# [How to complete this task]
The line containing "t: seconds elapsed" marks the end; return exactly every line from the start of the records up to and including it, but no pictures.

# [Extracted entries]
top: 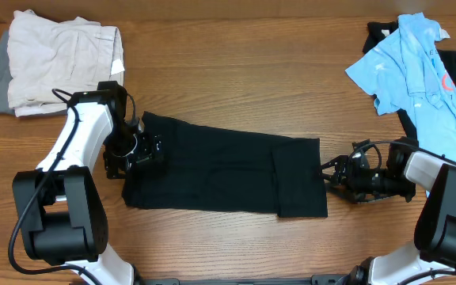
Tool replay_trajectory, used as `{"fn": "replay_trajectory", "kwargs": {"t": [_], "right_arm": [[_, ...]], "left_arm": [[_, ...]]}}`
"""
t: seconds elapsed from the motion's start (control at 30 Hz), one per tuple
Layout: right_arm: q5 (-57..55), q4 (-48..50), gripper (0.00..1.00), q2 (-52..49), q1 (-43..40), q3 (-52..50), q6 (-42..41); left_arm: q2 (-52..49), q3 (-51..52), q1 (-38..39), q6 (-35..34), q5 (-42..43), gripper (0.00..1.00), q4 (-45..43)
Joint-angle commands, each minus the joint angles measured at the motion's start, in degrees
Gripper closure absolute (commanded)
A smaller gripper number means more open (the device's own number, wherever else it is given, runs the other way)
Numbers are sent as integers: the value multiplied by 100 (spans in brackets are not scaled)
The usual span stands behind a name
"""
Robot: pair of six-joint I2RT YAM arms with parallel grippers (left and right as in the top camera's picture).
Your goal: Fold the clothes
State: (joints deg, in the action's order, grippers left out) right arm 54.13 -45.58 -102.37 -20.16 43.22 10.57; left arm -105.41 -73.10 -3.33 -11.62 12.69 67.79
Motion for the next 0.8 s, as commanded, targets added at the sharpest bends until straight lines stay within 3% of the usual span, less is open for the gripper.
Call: {"fn": "replay_trajectory", "kwargs": {"t": [0.0, 0.07, 0.17, 0.37, 0.57, 0.77], "right_arm": [[136, 142, 22, 61, 28, -258, -31], [155, 160, 32, 61, 28, -308, -33], [258, 184, 64, 61, 28, -326, -31], [256, 334, 96, 61, 28, -326, -205], [251, 529, 96, 63, 26, -295, -382], [-433, 409, 96, 203, -103, 129, -1152]], "left_arm": [[179, 33, 42, -20, 273, 0, -35], [179, 33, 42, -17, 348, 0, -39], [179, 33, 42, -17, 345, 0, -46], [179, 33, 42, -17, 345, 0, -63], [179, 33, 42, -20, 348, 0, -61], [179, 33, 42, -17, 345, 0, -55]]}}
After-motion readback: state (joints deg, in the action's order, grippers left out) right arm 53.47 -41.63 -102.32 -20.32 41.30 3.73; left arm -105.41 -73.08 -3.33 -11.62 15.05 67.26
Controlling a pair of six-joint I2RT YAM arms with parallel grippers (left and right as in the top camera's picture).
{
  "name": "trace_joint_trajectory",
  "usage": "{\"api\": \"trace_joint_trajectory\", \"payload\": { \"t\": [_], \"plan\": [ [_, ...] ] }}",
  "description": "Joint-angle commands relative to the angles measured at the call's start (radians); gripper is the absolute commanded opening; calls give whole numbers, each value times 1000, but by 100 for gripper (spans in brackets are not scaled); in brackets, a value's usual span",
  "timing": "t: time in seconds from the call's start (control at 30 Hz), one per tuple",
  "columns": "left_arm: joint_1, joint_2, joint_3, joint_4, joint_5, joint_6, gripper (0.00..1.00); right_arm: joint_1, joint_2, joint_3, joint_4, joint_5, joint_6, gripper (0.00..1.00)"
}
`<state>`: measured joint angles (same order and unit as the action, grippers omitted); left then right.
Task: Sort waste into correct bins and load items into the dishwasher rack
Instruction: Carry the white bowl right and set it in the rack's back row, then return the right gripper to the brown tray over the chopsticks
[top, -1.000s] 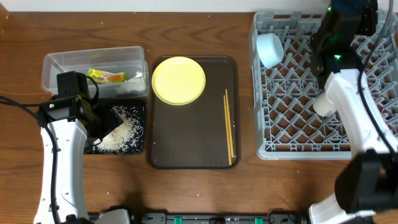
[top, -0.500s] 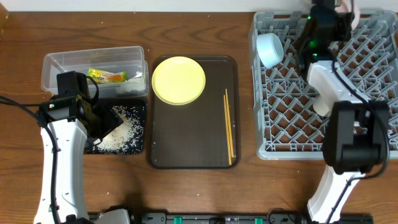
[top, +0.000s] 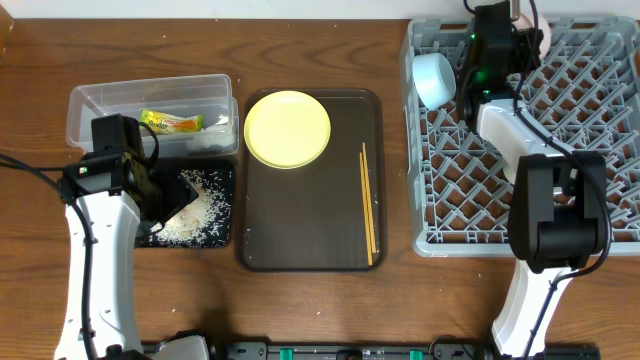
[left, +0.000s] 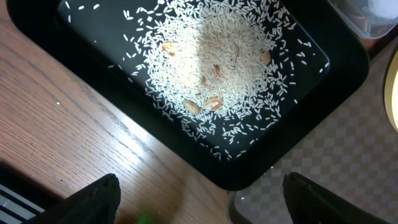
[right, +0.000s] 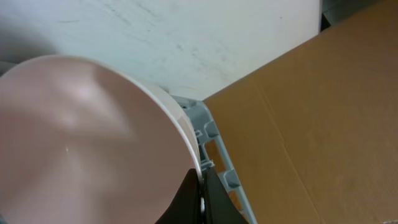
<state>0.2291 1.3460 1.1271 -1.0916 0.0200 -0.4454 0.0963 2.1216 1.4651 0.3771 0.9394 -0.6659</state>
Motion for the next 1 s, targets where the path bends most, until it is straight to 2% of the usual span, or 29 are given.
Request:
{"api": "trace_joint_trajectory", "payload": {
  "t": [0.0, 0.27, 0.43, 0.6, 0.63, 0.67, 0.73, 0.8, 0.97],
  "plan": [
    [5, -9, -4, 0, -2, -5, 86, 8, 6, 6, -15, 14, 5, 1],
    [5, -9, -4, 0, -2, -5, 86, 43, 5, 6, -90, 74, 43, 1],
    [5, -9, -4, 0, -2, -5, 86, 71, -2, 6, -248, 112, 238, 1],
    [5, -9, -4, 0, -2, -5, 86, 90, -50, 6, -483, 7, 473, 1],
    [5, -9, -4, 0, -2, -5, 86, 90, -63, 6, -518, -16, 511, 6],
    [5, -9, -4, 0, -2, -5, 86, 90, -76, 6, -549, -39, 540, 16],
    [5, -9, -4, 0, -2, -5, 86, 90, -112, 6, -620, -93, 587, 23],
    [5, -9, -4, 0, -2, -5, 86, 90, -154, 6, -684, -137, 610, 38],
    [5, -9, -4, 0, -2, -5, 86, 90, -267, 6, -816, -269, 610, 57]
  ]
}}
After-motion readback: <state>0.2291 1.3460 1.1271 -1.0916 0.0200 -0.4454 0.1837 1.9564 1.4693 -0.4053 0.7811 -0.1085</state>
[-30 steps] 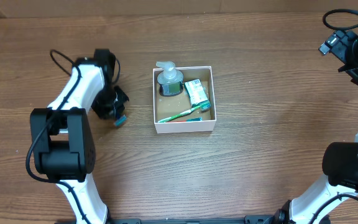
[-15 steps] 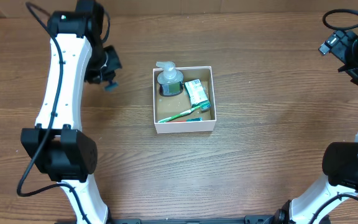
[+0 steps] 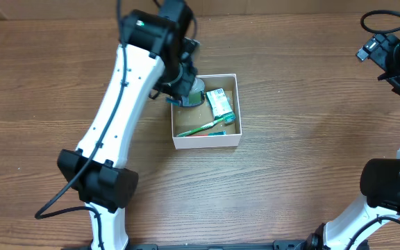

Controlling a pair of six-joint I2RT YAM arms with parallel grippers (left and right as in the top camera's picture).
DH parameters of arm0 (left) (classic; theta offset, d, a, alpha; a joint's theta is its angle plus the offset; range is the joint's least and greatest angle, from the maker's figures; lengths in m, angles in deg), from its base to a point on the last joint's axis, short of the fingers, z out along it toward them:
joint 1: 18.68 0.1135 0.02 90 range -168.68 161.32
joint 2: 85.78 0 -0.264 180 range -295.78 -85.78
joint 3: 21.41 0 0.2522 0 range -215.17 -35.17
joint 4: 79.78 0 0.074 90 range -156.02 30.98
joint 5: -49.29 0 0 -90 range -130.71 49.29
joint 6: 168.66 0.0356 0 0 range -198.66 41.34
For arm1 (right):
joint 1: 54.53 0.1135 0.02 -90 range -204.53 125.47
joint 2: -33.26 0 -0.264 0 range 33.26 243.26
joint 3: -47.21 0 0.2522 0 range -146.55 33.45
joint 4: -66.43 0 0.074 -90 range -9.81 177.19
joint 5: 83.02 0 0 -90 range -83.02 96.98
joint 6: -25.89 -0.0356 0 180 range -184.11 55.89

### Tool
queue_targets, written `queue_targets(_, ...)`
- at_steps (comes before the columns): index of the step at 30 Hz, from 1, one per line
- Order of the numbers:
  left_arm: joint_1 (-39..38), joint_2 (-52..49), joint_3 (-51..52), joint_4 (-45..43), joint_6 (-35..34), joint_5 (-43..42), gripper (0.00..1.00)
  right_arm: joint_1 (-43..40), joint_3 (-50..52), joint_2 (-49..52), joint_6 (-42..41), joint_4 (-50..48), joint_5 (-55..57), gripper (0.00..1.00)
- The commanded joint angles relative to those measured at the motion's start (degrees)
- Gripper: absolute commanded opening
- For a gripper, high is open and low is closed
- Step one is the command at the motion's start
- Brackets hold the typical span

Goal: Pack container
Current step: 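Carry the razor over the box and lower it inside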

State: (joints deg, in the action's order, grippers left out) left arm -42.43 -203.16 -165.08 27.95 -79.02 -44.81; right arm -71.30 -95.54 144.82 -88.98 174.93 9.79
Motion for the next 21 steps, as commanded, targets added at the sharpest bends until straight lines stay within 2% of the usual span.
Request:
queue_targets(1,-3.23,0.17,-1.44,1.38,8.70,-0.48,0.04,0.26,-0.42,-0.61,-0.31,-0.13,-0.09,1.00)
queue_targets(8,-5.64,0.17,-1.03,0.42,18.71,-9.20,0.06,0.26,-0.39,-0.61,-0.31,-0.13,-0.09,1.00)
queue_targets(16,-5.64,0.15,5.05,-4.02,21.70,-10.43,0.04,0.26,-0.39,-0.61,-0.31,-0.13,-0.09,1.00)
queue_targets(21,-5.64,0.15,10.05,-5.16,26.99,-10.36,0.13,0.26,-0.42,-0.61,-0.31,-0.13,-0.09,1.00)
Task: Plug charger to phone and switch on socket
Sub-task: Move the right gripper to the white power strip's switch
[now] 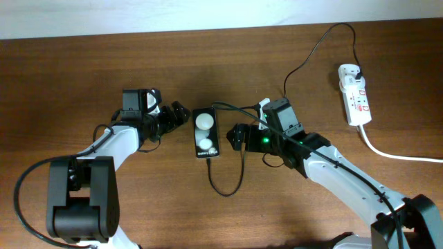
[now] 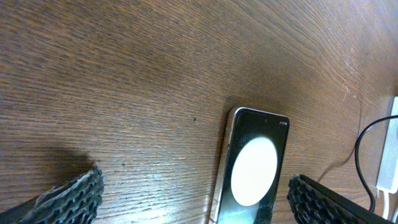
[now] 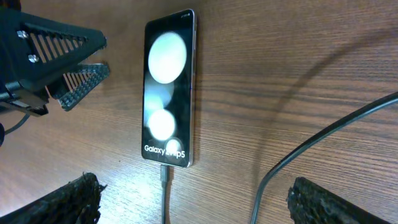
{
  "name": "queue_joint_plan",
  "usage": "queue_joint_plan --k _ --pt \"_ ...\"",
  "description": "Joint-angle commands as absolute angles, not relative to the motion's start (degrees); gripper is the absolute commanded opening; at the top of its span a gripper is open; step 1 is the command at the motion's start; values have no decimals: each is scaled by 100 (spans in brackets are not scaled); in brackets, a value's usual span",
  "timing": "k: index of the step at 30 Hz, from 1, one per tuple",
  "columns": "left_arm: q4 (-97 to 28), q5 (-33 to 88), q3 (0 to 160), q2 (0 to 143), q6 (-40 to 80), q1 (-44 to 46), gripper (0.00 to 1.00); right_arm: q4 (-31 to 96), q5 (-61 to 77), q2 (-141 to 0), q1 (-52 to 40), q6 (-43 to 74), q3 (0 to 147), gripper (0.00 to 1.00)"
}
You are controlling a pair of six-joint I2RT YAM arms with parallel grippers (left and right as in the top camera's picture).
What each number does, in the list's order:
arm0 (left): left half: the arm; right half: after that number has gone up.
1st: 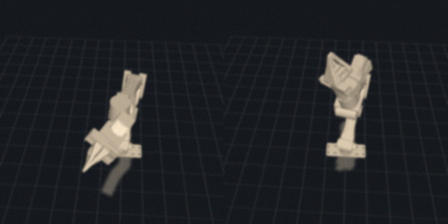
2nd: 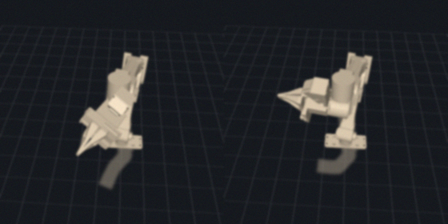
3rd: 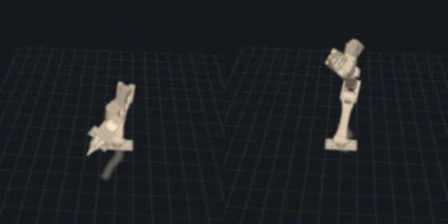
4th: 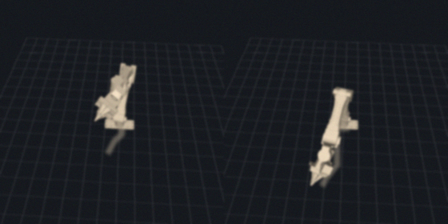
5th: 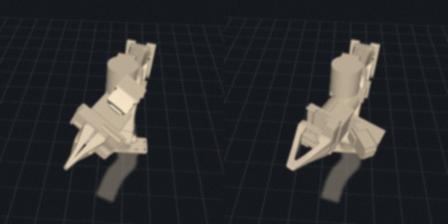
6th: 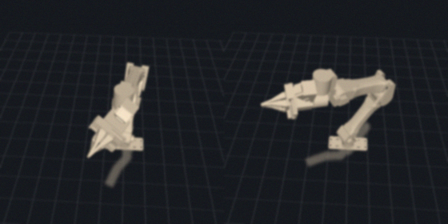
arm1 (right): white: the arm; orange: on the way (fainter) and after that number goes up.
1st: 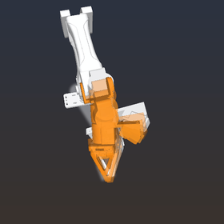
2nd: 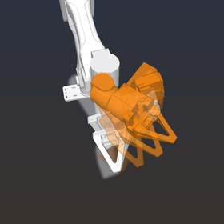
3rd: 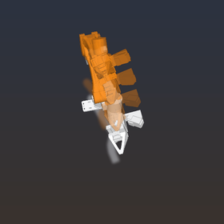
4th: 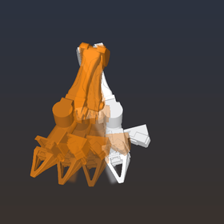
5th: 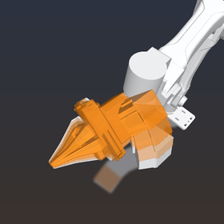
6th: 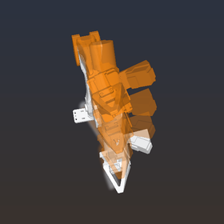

# [Answer area]
top: 
Tool replay_trajectory, used as `{"fn": "replay_trajectory", "kwargs": {"t": [_], "right_arm": [[_, ...]], "left_arm": [[_, ...]]}}`
"""
t: seconds elapsed from the motion's start (control at 30 Hz), one per tuple

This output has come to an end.